Triggers in Apache Beam (incubating)
Triggers specify when a stage of computation should emit output. With a small language of primitive conditions, triggers provide the flexibility to tailor a streaming pipeline to a variety of use cases and data sources. Kenneth Knowles delves into the details of language- and runner-independent semantics for triggers in Apache Beam and explores real-world implementations in Google Cloud Dataflow.

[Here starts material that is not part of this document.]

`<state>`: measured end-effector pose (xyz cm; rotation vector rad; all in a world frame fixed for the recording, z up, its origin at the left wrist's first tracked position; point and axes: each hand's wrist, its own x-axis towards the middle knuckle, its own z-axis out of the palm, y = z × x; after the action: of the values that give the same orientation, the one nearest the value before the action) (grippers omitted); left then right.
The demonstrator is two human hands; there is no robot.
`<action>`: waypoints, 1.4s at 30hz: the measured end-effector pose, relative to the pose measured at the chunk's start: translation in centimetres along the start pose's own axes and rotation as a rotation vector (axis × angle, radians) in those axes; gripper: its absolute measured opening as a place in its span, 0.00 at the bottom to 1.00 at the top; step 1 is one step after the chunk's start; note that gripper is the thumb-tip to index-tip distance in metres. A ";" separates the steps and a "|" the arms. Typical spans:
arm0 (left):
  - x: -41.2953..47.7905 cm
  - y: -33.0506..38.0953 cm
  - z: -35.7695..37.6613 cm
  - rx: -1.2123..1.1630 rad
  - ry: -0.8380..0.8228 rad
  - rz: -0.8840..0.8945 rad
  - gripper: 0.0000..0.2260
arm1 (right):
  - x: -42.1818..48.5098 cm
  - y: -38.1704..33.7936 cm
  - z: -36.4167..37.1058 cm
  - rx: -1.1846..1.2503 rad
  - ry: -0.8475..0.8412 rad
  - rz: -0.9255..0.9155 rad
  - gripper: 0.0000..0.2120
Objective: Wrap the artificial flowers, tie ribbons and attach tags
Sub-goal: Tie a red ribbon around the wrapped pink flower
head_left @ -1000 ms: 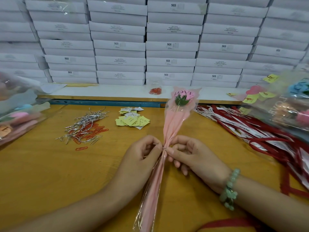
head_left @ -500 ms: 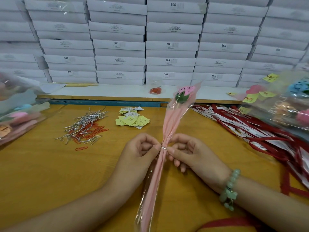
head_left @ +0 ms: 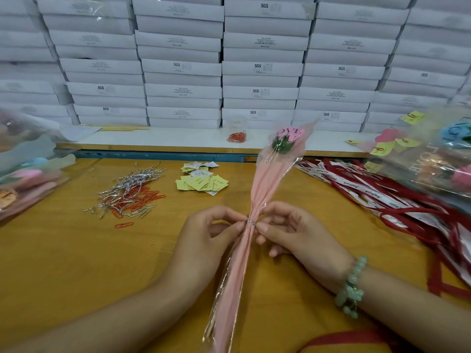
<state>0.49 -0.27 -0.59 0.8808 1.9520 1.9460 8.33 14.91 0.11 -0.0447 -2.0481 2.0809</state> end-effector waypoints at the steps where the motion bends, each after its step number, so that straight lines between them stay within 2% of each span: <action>1: 0.0 0.0 0.0 0.027 0.010 0.017 0.06 | 0.0 0.0 0.0 0.005 0.004 0.001 0.06; 7: -0.1 0.4 0.0 0.041 -0.008 0.048 0.07 | -0.1 0.0 0.0 0.000 0.030 -0.004 0.06; 12: -0.4 0.4 0.2 0.027 -0.026 0.061 0.14 | -0.1 0.0 0.0 0.007 0.037 0.005 0.05; 18: -0.4 0.7 0.1 -0.025 -0.072 0.028 0.05 | -0.2 -0.1 0.1 -0.001 0.035 0.002 0.05; 35: -0.1 0.4 0.2 0.077 -0.056 -0.057 0.06 | -0.3 -0.1 0.3 -0.034 0.094 0.017 0.04; 37: -0.1 0.4 0.2 0.078 -0.048 -0.070 0.06 | -0.3 -0.1 0.3 -0.092 0.129 0.008 0.05; 42: -0.1 0.5 0.3 0.079 -0.037 -0.087 0.07 | -0.5 -0.4 0.0 -0.549 0.175 -0.150 0.05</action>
<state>0.81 -0.13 -0.17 0.8311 2.0235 1.8033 8.89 14.83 0.41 -0.1495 -2.3574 1.3296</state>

Talk Title | Triggers in Apache Beam (incubating) |
Speakers | |
Conference | Strata + Hadoop World |
Conf Tag | Make Data Work |
Location | New York, New York |
Date | September 27-29, 2016 |
URL | Talk Page |
Slides | Talk Slides |
Video | |
In a streaming data processing system, where data is generally unbounded, triggers specify when each stage of computation should emit output. With a small language of primitive conditions and multiple ways of combining them, triggers provide the flexibility to tailor a streaming pipeline to a variety of use cases and data sources, enabling a practitioner to achieve an appropriate balance between accuracy, latency, and cost. (Some conditions under which one may choose to “fire”—aka trigger output—include after the system believes all data for the current window is processed, after at least 1,000 elements have arrived for processing, when the first of trigger A and trigger B fires, or according to trigger A until trigger B fires.) To support the variety of streaming systems in existence today and yet to come, as well as the variability built into each one, a foundational semantics for triggers must be based on fundamental aspects of stream processing. Since we also aim to maintain the unified batch/streaming programming model, trigger semantics must remain consistent across a number of dimensions, including reordering and/or delay of data, small bundles of data where an operation may buffer data until a trigger fires, large bundles of data where an operation processes it all before firing the result to the next stage, arbitrarily good (or bad) approximations of event time, and retrying a computation (for example, when processing time and event time may both have progressed, and more data may have arrived, and we’d like to process it all together in large bundles for performance). Drawing on important real-world use cases, Kenneth Knowles delves into the details of language- and runner-independent semantics for triggers in Apache Beam and explores real-world implementations in Google Cloud Dataflow.